Gastrin-Releasing Peptide

Abstract

The binding of GRP (gastrin-releasing peptide) to mouse pancreatic islets was studied. Binding of 100 pM 125I-GRP to collagenase-prepared isolated islets at 22 degrees C was one-half maximal after 15 min and maximal at 60 min. At 60 min, total binding was 1.62% of total radioactivity per 50 islets; nonspecific binding (presence of 1 microM unlabeled GRP-1-27) was 0.05-0.61% of total radioactivity. GRP binds specifically to a high-affinity site (Kd1 = 0.81 nM; Bmax1 = 12.8 fmol/50 islets). The specific binding is saturable. Hormones with the intact C-terminus of GRP-1-27, such as N-acetyl-GRP-20-27 and neuromedin C (GRP-18-27), possess the same inhibition curve as GRP-1-27. GRP-1-16, with a cleaved C-terminus, does not inhibit binding of 125I-GRP. However, hormones that virtually are not structurally related to GRP, such as eledoisin, galanin, and VIP (vasoactive intestinal peptide) do not compete for GRP binding.
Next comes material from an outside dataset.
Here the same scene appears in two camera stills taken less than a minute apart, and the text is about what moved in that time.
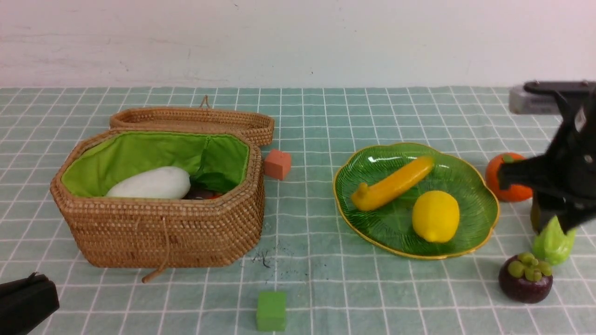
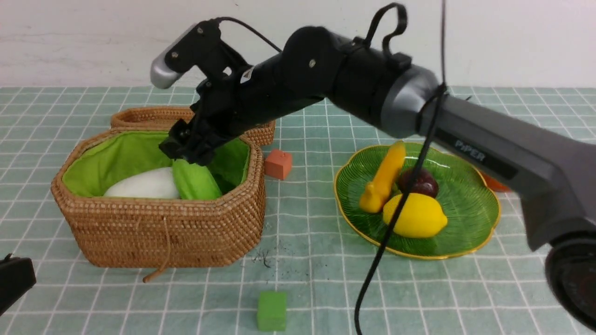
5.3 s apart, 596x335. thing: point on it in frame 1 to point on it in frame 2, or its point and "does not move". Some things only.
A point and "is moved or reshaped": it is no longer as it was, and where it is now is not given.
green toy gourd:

The rank order of GRP analogs such as GRP-1-27, N-acetyl-GRP-20-27, and GRP-1-16 is similar though not identical with respect to inhibition of 125I-GRP binding and insulin secretory potency. We found that 1 and 10 nM GRP-1-27, at a stimulatory glucose concentration, increases the breakdown of phosphatidylinositol to Ins-1,4,5-P3, the biological relevant isomer of Ins-P3; 10 nM GRP-1-27 is effective even at a nonstimulatory glucose concentration in this respect. In a virtually Ca(2+)-free medium, 5 nM GRP-1-27 increases the 45Ca2+ efflux from 45Ca(2+)-prelabeled islets. These data indicate that (a) specific binding sites for GRP are present in mouse pancreatic islets; (b) GRP superimposes the maximal insulinotropic effect of glucose; and (c) Ins-1,4,5-P3 is probably involved as a second messenger in the biological effects of GRP-1-27, which is underlined by the efflux of Ca2+ from intracellular stores but is not a sufficient signal by itself.